If I’m responsible for ensuring we offer valuable products and services to our customers, what keeps me up at night? What do I need from my employees? What motivates me to change a policy?

A more accurate understanding of what the other side thinks is proven to have benefits for everyone.

Gather around shared problems

Another critical way to apply cultural intelligence to the quiet quitting phenomenon is to leverage the power of shared problems to unite diverse groups. Our research repeatedly finds that diverse teams are far more likely to improve their collaboration and engagement when working together to solve a problem they all care about.

The polarizing rhetoric about employers versus employees primes our brains to create us versus them groups. When we’re bombarded with messages about bosses exploiting workers or how workers are whining about hard work, both sides begin to view each other as the enemy. The good news is that the brain is not a hardwired machine. It is a malleable organ, and when we reframe the situation to focus on working with our polar opposite to solve a common problem, it can change the brain’s neural wiring.

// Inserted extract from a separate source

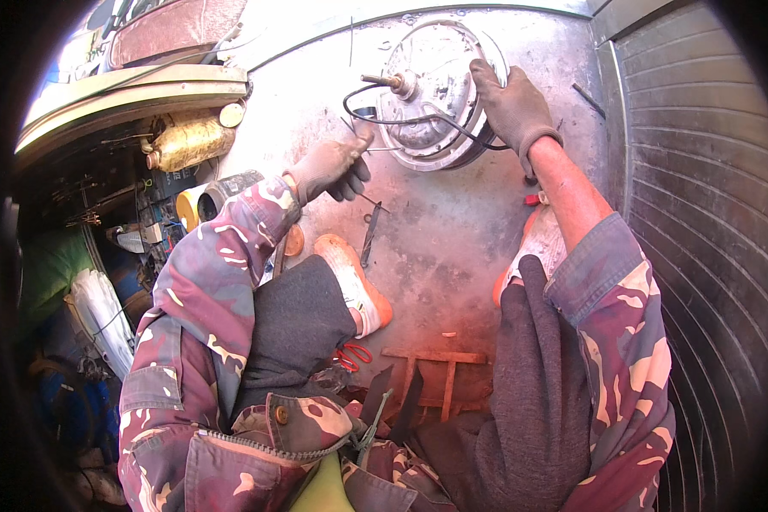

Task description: The person sits on the floor and uses a screwdriver to adjust components on a circular motor. They repeatedly tighten or loosen screws and manipulate wires attached to the motor throughout the clip.

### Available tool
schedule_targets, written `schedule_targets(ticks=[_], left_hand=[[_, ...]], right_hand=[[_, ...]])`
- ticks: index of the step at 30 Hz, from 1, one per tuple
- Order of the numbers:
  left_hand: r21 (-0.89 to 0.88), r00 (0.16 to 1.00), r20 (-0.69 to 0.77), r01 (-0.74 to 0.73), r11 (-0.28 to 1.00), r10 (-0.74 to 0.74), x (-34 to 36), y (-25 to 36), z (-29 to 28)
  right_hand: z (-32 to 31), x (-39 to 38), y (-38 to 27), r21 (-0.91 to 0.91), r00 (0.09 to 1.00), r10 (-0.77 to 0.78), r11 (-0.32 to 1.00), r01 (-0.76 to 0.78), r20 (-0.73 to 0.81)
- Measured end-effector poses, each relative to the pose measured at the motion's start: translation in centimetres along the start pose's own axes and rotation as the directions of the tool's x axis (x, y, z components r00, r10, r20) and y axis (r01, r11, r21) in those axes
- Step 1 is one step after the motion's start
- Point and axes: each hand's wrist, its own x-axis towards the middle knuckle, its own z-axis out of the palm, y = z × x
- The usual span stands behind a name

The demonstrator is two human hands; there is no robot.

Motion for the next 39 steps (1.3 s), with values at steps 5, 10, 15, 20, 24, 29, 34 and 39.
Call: schedule_targets(ticks=[5, 10, 15, 20, 24, 29, 34, 39], left_hand=[[0.125, 0.969, -0.033, -0.24, 0.963, 0.246, -0.4, 0.9, 0.5], [0.879, 0.572, 0.077, -0.426, 0.215, 0.816, -0.2, 0.5, 1.2], [0.321, 0.881, -0.163, -0.377, 0.869, 0.443, -0.2, 0.3, 0.8], [-0.272, 0.978, 0.186, -0.038, 0.962, 0.091, -0.4, 0.2, 0.3], [0.157, 0.938, 0.01, -0.345, 0.926, 0.348, 0.0, -0.4, 1.0], [0.742, 0.712, -0.12, -0.399, 0.539, 0.692, 0.0, -0.9, 1.3], [-0.056, 0.999, -0.037, -0.016, 0.998, 0.014, -0.6, 0.6, 0.3], [-0.181, 0.999, 0.042, 0.009, 0.983, -0.002, -0.7, 1.3, 0.0]], right_hand=[[0.1, 0.2, 0.4, 0.001, 1.0, -0.015, 1.0, 0.015, 0.007], [0.3, 0.3, 0.3, 0.01, 1.0, -0.015, 1.0, 0.015, 0.003], [-0.1, 0.1, 0.2, 0.046, 0.999, 0.01, 0.999, -0.011, 0.034], [-0.2, -0.1, -0.2, 0.031, 1.0, 0.002, 1.0, -0.003, 0.025], [-0.2, -0.2, -0.3, 0.039, 1.0, -0.006, 0.999, 0.005, 0.022], [-0.3, 0.0, -0.2, 0.024, 1.0, -0.006, 1.0, 0.006, 0.016], [-0.1, 0.2, 0.0, 0.017, 1.0, -0.001, 1.0, 0.001, 0.008], [0.0, 0.2, 0.1, 0.0, 1.0, -0.009, 1.0, 0.009, 0.001]])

To apply the power of shared problems, executives, middle managers, and individual contributors need to zoom out wide enough to get to a problem everyone is motivated to address. But unfortunately, most employees are not overly motivated by the company’s profitability. Even with bonus opportunities or stock options, most employees view those as rewards over which they have little control.

On the other hand, most executives aren’t staying awake at night trying to figure out how to give their employees more space to enjoy their lives. Maybe they should, but the realities of inflation, supply-chain issues, or mitigating a potential lawsuit tend to be primary in their minds. But employees and executives both care about gaining value personally and collectively from their work.

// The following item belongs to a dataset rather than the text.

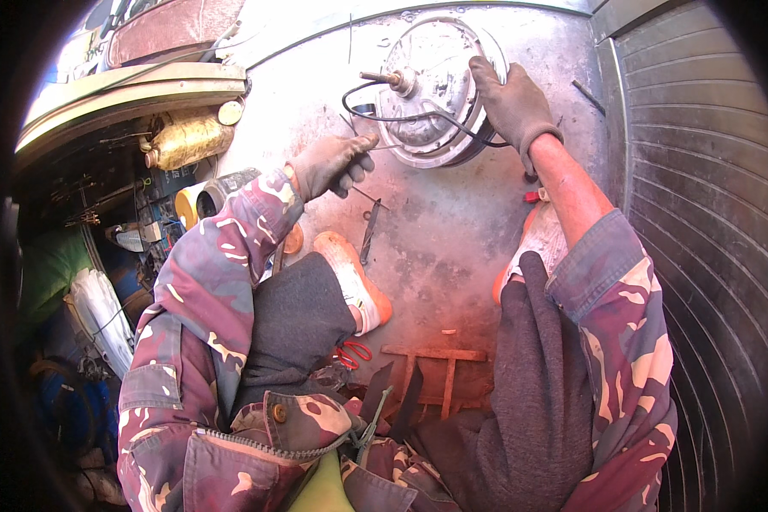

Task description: The person sits on the floor and uses a screwdriver to adjust components on a circular motor. They repeatedly tighten or loosen screws and manipulate wires attached to the motor throughout the clip.

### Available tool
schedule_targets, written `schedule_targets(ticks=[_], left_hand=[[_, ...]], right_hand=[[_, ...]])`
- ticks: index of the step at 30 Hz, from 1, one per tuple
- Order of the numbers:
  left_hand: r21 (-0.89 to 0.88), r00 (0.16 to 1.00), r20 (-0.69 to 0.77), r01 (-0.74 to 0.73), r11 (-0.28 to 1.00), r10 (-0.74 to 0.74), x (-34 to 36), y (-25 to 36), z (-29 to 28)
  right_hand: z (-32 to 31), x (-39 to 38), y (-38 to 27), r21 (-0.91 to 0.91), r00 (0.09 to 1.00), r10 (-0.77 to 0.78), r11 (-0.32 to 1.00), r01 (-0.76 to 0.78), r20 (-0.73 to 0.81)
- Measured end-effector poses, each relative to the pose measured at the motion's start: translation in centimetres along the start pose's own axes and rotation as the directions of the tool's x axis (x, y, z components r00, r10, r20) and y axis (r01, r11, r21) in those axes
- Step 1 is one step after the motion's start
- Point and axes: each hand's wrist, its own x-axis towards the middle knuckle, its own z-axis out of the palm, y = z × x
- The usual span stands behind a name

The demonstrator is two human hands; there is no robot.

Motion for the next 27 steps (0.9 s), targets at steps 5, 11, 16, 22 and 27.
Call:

That shared value is where problem solving can begin. What stands in the way of increasing the value of this work for you? And how can we address this? A shared focus on how to address the problem rather than what the problem is will help the group more from “us to them” to “we.”

No employee will ever care about the business as much as the people who founded it and highly paid executives with lots of equity. They shouldn’t be expected to. Executives need to own that.

Quiet quitters will improve their well-being and professional opportunities if they resist the urge to villainize anyone in leadership and instead look for ways to ensure equity and meaning while supporting business objectives. If an employee is being mistreated and exploited, I’ll be the first one to support them loudly leaving. We can reduce further polarizing in the workforce by toning back divisive rhetoric and helping executives and employees learn how to meaningfully go about their jobs and lives with mutual understanding, respect, and cultural intelligence.